Zu erwarten ist vielmehr, dass sich in den kommenden 10-15 Jahren die Digitalisierung in der Produktion, im Handel, im Dienstleistungsbereich und bei Behörden, im Gerichtswesen u.v.a. Bereichen, also im primären, sekundären und tertiären Sektor der Gesellschaft durchsetzt und Rationalisierungspotentiale umsetzt, die alles bisher gekannte deutlich(!) übersteigen. Die Krise des Kapitals wird sich dadurch weiter verschärfen.

Die sich dadurch ergebende, reale Entwertung aller Kapitalformen wird bewirken, dass sich die Arbeitslosigkeit in Richtung 10 Mio. allein in Deutschland bewegen wird (vgl. hier). Manche Prognosen gehen sogar von 18 Mio. aus (siehe hier). Den damit einhergehenden Verlust an Kapitalvermehrung, Lohneinkünften und somit Einzahlern ins Rentensystem sieht die Bundesbank klar auf uns zukommen – deshalb erfolgt ihr Vorschlag. Anstatt das System jedoch zu ändern, was die historisch jetzt gebotene, richtige Lösung wäre, möchte sie die Menschen dazu verdonnern, einfach länger im heutigen System zu arbeiten.

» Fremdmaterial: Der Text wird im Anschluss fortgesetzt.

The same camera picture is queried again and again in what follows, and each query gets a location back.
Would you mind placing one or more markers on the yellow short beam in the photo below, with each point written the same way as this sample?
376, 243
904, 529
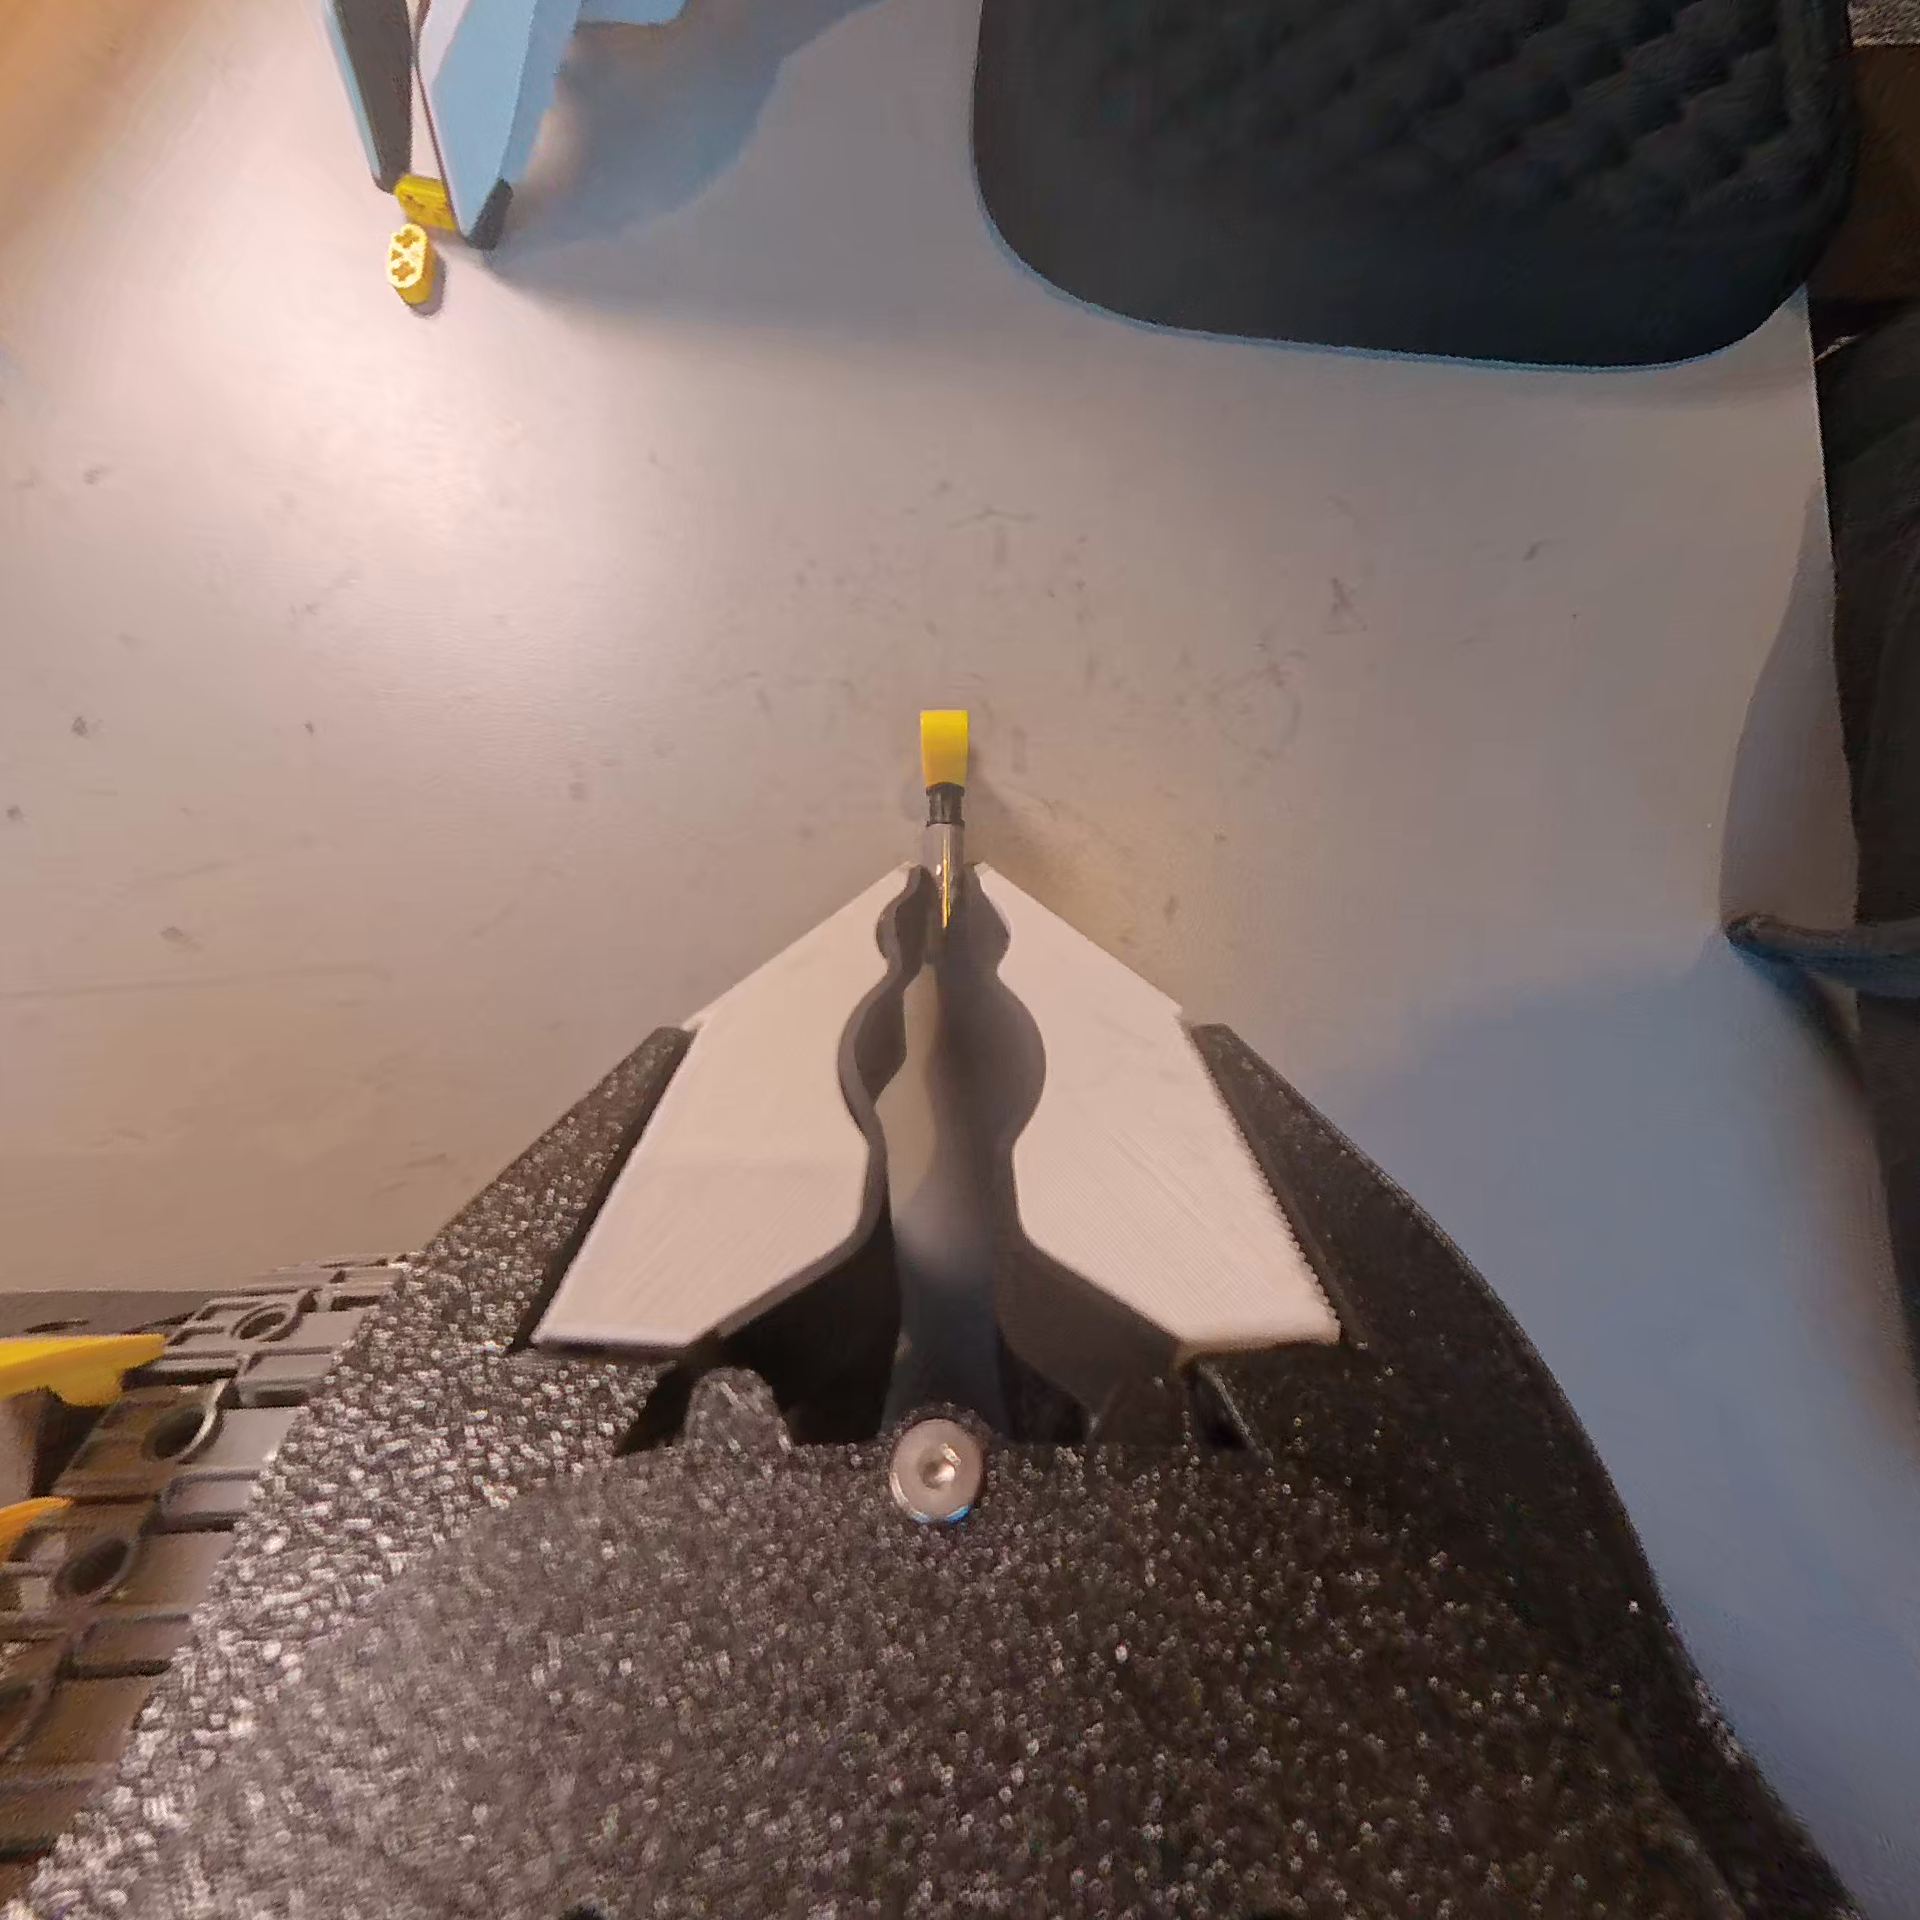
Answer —
943, 746

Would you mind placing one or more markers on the black quilted pad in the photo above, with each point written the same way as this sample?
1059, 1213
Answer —
1395, 164

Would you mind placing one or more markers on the small yellow building piece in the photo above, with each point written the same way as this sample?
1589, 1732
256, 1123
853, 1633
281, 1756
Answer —
408, 262
424, 198

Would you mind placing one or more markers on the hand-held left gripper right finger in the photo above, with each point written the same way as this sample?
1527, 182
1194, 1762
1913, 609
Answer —
1171, 1201

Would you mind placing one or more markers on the small grey axle connector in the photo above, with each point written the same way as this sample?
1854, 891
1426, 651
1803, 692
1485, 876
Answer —
943, 878

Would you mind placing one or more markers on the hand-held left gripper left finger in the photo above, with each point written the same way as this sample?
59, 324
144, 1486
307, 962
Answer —
704, 1201

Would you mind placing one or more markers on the grey toy track belt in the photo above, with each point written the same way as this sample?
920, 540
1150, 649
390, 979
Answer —
149, 1500

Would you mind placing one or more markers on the grey desk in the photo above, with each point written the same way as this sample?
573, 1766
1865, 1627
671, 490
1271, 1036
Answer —
600, 598

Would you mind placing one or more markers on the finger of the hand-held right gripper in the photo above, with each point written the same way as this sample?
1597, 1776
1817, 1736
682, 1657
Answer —
488, 106
376, 89

Der vorgeschobene „Anpassungsbedarf“ wegen „demographischer Entwicklungen“ ist ein Scheinargument einer typisch neoliberalen, marktkonformen Ideologie. Demographische Entwicklungen könnten durch Produktivitätszuwächse (zumindest auf Seite der notwendig zu produzierenden Güter = stofflicher Reichtum) nämlich locker kompensiert werden. Dazu hat man sie ja (unter anderem). Nur auf der Seite des Kapitalismus (Geldzuwachs = abstrakter Reichtum) funktioniert das nicht mehr. In Wahrheit ist der Vorschlag der Bundesbank also einer, der nicht im allgemeinen Interesse der Bevölkerung liegt, obwohl sie natürlich genau das behauptet (= langfristige Stabilisierung des Rentensystems). Es geht dabei einzig und allein um den Erhalt des kapitalistischen Funktionssystems, nicht um die Menschen. Die Menschen sind dem System völlig egal und beliebig austauschbar.

Renten-Frage braucht eine adäquate Lösung

Eine Kapital gesteuerte Gesellschaft, in ihrer hoch entwickelten Phase, hat es im Kern also mit einem Dilemma zu tun, welches innerhalb der bisherigen Funktionslogik nicht mehr lösbar ist. Die Grenzen des objektiv möglichen sowie subjektiv zumutbaren sind erreicht. Getrieben von der Weltmarktkonkurrenz in der Globalisierung, versucht die Industrie die Produktivität durch den nächsten Schritt der totalen Digitalisierung (Industrie 4.0, Logistik 4.0 usw.) zu steigern und so wettbewerbsfähig zu halten, beschleunigt dabei aber automatisch und gesamtökonomisch gesehen das Abschmelzen der Mehrwertproduktion, weil die Substanz des Kapitals (= menschliche Arbeit) aus dem Prozess allmählich heraus genommen wird. Dadurch brechen die Einnahmen basierend auf menschlichen Arbeitslohn ein. Dabei spielt es keine Rolle, ob sie lohnabhängig beschäftigt oder selbstständiger Arbeit nachgehen. Die Binnenkaufkraft kann dauerhaft nicht aufrecht erhalten werden. Das macht sich schrittweise überall bemerkbar. Das System untergräbt seine eigenen, ökonomisch-wertmäßigen Grundlagen (s. auch hier) und (hier). Bisher wurde das durch Staatskredite und die private Finanzwirtschaft künstlich noch aufrecht erhalten und quasi subventioniert (Fiat-Money, also fiktiv gebildetes Kapital durch Finanzderivate und Ausdehnung der Kreditwesens in der reinen Zirkulationssphäre des Geldes vgl. hier).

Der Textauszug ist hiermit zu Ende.